Несколько минут Гретхен сидела неподвижно, затем слезла со стола, подошла к выключателю и погасила свет на случай, если кто-нибудь вдруг войдет, — ей не хотелось, чтобы сейчас видели ее лицо. Немного постояла, прислонившись к стене и прижав ладони ко рту, потом быстро прошла в раздевалку, переоделась и почти бегом понеслась к автобусной остановке.
Мэри Джордах в засаленном зеленом сатиновом халате стоит у окна. Она курит, не замечая, как пепел сыплется ей на грудь. В приюте она была самой аккуратной и педантичной из воспитанниц, чистой и красивой, точно цветок в хрустальной вазе. Монахини знали, как приучать сирот к порядку и аккуратности. Но теперь она превратилась в неряху, растолстела, не следит ни за фигурой, ни за лицом; целыми днями ходит непричесанная, не заботится о том, как одета. Монахини внушили ей любовь к религии и церковным обрядам, но вот уже почти двадцать лет, как она не ходит в церковь.

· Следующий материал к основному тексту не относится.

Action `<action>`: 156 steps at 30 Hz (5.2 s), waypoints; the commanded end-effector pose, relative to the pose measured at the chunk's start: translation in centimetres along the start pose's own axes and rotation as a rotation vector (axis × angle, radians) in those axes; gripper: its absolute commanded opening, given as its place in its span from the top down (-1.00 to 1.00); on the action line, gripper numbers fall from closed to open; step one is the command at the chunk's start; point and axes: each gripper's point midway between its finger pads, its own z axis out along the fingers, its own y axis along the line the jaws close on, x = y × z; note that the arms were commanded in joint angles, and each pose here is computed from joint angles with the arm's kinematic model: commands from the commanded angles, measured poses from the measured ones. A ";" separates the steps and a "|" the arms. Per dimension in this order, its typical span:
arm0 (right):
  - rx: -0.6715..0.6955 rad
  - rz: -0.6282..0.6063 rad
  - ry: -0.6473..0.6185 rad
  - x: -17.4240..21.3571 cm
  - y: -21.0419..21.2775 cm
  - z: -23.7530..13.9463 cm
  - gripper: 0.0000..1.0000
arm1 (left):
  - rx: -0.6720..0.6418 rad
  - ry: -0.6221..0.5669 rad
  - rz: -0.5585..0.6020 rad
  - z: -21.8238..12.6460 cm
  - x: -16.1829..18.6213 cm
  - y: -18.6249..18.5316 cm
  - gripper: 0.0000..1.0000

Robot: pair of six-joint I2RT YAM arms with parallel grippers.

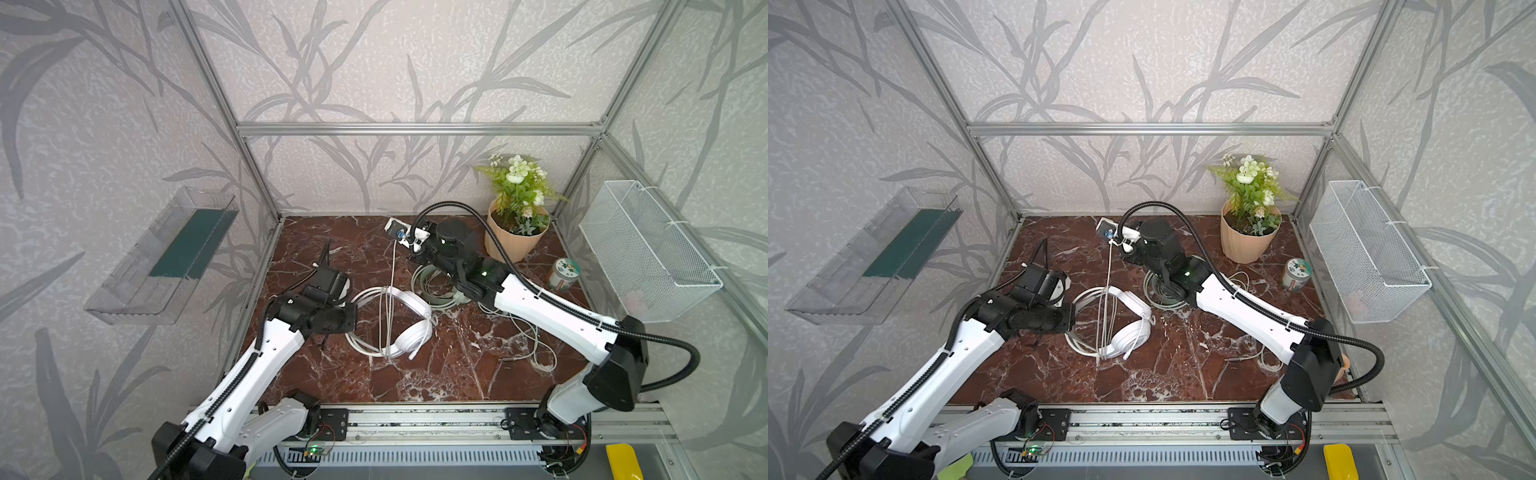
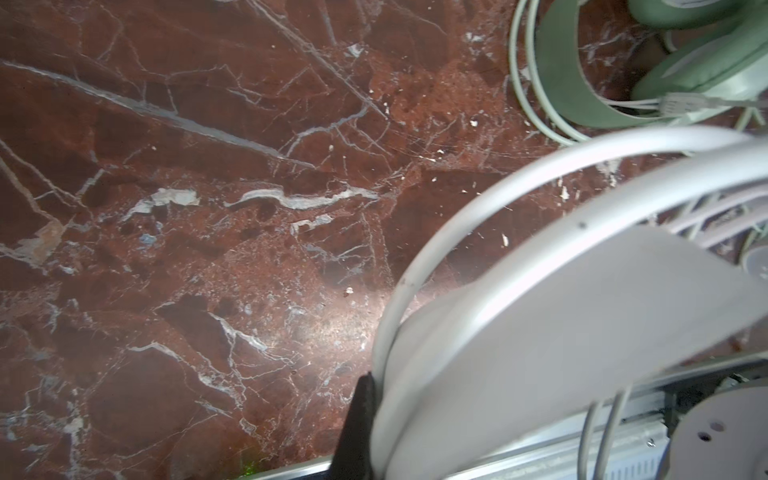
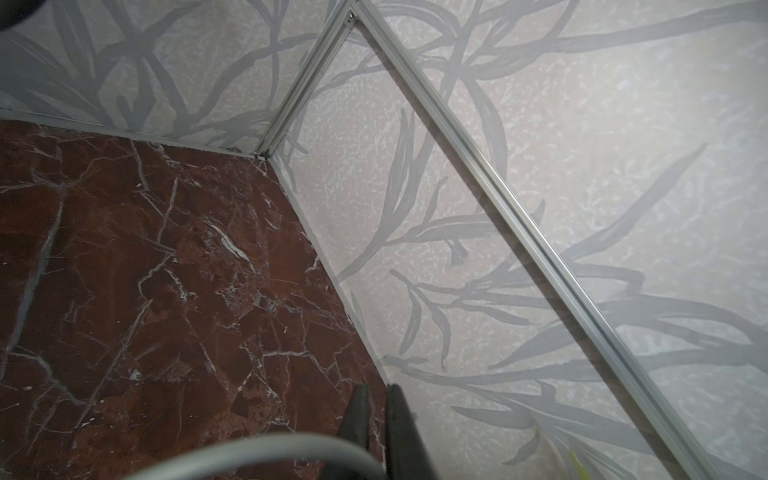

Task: Wrap the headphones

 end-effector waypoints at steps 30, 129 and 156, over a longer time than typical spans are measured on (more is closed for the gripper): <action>-0.285 0.501 -0.129 0.5 3.7 0.6 0.89 | 0.568 -0.787 -0.077 -32.9 -10.4 -10.7 1.00; -0.523 0.165 -0.038 3.0 23.4 -18.7 1.00 | -0.111 -0.458 -0.390 -10.6 -20.6 2.9 1.00; 0.045 -0.414 -0.177 -9.7 7.1 -18.9 0.99 | -0.300 -0.057 0.071 3.7 -5.4 2.8 1.00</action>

Когда у нее родилась Гретхен, ее первый ребенок, Мэри договорилась со священником о крестинах, но Аксель категорически отказался даже близко подойти к купели и впредь не разрешил жертвовать на церковь ни цента. А ведь сам-то он по рождению католик.
Трое некрещеных и неверующих детей и богохульник муж, ненавидящий церковь. Это ее тяжкий крест.
Она не знала своих родителей. Приют в Буффало заменил ей и мать и отца.
В приюте же ей дали фамилию — Пэйс. Мысленно она всегда называла себя Мэри Пэйс, а не Мэри Джордах или миссис Джордах. Когда она уходила из приюта, настоятельница сказала ей, что, возможно, ее мать — ирландка, но наверняка, конечно, никто этого не знает. Настоятельница наказала ей помнить, что в ее жилах течет кровь падшей женщины, и не поддаваться соблазнам. Ей тогда было всего шестнадцать лет — розоволицая хрупкая девушка с великолепными золотистыми волосами. Когда у нее родилась дочь, она хотела назвать девочку Колиной — в память о своем ирландском происхождении. Но Аксель не любил ирландцев и сказал, что девочку будут звать Гретхен. Сказал, что знавал в Гамбурге одну шлюху по имени Гретхен. Со времени их женитьбы прошел всего лишь год, но он уже тогда ненавидел ее.